Source: eJewish Philanthropy 

 

At The Jewish Education Project, we are convening a New York Coalition of Family Engagement Innovators to share best practices and spread a new relationship paradigm of early family engagement. These educators represent a cross section of innovating institutions and organizational leaders in the community who are engaging families 0-5. Together with those in the Coalition we are discussing the opportunities and challenges of relationship models, and have been searching for resources that could support us in developing the skills that practitioners need to make this transition.

 

So far we have identified the following other disciplines that we believe can support our practice and shift the paradigm to put relationship development at the core of our work:

  • Market Research and Design Thinking can teach us principles and techniques to improve our skills of empathetic observation and questioning. This would enable us to get better at uncovering what parents do in their everyday lives that reveal their real values and desires.

  • Hospitality and Food Services industry can teach us how to offer unparalleled hospitality.

  • Community Organizing can offer powerful methodologies that shift our efforts from starting with creating programs to holding conversations that uncover passions and put parent’s priorities at the core of every initiative. These conversations can build relationships, connect parents to one another, and then empower them to design and co-construct meaningful experiences.
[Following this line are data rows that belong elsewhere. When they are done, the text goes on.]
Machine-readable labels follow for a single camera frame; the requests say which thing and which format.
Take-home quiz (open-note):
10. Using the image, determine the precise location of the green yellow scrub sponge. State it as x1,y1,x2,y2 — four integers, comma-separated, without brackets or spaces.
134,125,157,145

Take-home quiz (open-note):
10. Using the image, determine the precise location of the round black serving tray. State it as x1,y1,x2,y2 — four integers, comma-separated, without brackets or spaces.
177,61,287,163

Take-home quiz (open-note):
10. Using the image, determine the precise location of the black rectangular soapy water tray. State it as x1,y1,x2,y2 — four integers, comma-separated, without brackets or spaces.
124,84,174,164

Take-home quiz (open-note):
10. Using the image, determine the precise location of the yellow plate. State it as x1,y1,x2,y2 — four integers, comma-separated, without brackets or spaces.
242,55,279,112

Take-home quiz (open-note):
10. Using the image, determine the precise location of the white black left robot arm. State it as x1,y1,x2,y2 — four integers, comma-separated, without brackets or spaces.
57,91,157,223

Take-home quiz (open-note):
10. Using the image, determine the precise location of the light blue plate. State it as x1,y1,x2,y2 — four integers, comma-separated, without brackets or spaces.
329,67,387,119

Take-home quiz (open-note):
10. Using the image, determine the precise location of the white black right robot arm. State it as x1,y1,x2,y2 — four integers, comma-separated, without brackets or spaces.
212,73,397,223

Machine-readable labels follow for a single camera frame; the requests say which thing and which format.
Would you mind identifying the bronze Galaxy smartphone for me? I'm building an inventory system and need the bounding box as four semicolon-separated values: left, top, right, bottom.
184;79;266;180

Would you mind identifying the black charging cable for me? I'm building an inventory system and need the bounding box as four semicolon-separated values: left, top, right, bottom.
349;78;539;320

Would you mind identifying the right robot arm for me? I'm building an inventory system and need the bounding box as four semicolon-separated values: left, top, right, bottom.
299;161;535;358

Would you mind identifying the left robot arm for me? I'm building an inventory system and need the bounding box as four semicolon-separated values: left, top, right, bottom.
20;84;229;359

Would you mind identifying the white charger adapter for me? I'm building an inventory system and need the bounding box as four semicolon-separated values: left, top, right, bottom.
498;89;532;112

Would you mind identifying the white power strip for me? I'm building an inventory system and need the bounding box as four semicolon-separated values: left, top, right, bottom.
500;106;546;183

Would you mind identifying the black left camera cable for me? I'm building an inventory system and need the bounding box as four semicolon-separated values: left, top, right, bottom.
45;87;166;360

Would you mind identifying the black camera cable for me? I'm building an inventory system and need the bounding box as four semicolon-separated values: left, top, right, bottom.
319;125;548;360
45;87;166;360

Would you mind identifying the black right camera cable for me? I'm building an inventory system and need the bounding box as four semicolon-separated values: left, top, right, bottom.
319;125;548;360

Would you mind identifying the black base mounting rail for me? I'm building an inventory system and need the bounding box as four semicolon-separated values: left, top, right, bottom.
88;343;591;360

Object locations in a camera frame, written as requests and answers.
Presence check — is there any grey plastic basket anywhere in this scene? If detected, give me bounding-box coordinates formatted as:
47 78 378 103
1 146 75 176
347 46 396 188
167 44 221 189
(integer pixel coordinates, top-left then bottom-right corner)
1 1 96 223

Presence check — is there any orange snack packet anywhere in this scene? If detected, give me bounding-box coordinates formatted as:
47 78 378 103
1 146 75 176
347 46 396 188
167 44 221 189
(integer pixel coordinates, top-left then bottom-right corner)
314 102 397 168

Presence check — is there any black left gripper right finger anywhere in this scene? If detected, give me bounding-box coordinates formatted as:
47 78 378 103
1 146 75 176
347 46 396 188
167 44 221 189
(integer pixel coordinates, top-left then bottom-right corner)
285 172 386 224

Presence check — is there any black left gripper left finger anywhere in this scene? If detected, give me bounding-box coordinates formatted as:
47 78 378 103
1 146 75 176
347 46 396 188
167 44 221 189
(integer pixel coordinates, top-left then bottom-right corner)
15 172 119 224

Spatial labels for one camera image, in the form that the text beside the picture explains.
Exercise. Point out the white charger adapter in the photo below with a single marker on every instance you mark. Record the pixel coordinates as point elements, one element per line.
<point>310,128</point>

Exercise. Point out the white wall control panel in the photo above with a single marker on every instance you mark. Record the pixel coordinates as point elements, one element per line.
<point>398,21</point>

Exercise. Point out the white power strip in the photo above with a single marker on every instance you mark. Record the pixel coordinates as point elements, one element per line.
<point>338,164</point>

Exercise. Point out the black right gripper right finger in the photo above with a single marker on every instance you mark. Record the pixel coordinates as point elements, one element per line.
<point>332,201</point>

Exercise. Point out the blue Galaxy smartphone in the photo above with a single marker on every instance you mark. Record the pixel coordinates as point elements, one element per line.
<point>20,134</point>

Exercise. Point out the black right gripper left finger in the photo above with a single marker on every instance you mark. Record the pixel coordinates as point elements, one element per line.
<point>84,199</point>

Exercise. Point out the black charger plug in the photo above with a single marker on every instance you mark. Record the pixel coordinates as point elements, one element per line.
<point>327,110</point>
We believe it is time for our institutions and communities invested in early family engagement to shift to a relationship paradigm and to value and invest in strategies that will train our leaders and practitioners in relationship building as their main practice. Our plan is to support and facilitate robust networking among practitioners; utilize multiple platforms to spread innovative relationship building models; offer training by specialists in essential skills that come from the disciplines outlined above; and continue research with families to begin to measure impact. We are seeking partners and funding necessary to build this capacity. We believe this approach will lead to a monumental change in the practice of early family engagement and the lives of parents with young children so that next year our story of early family engagement will be different.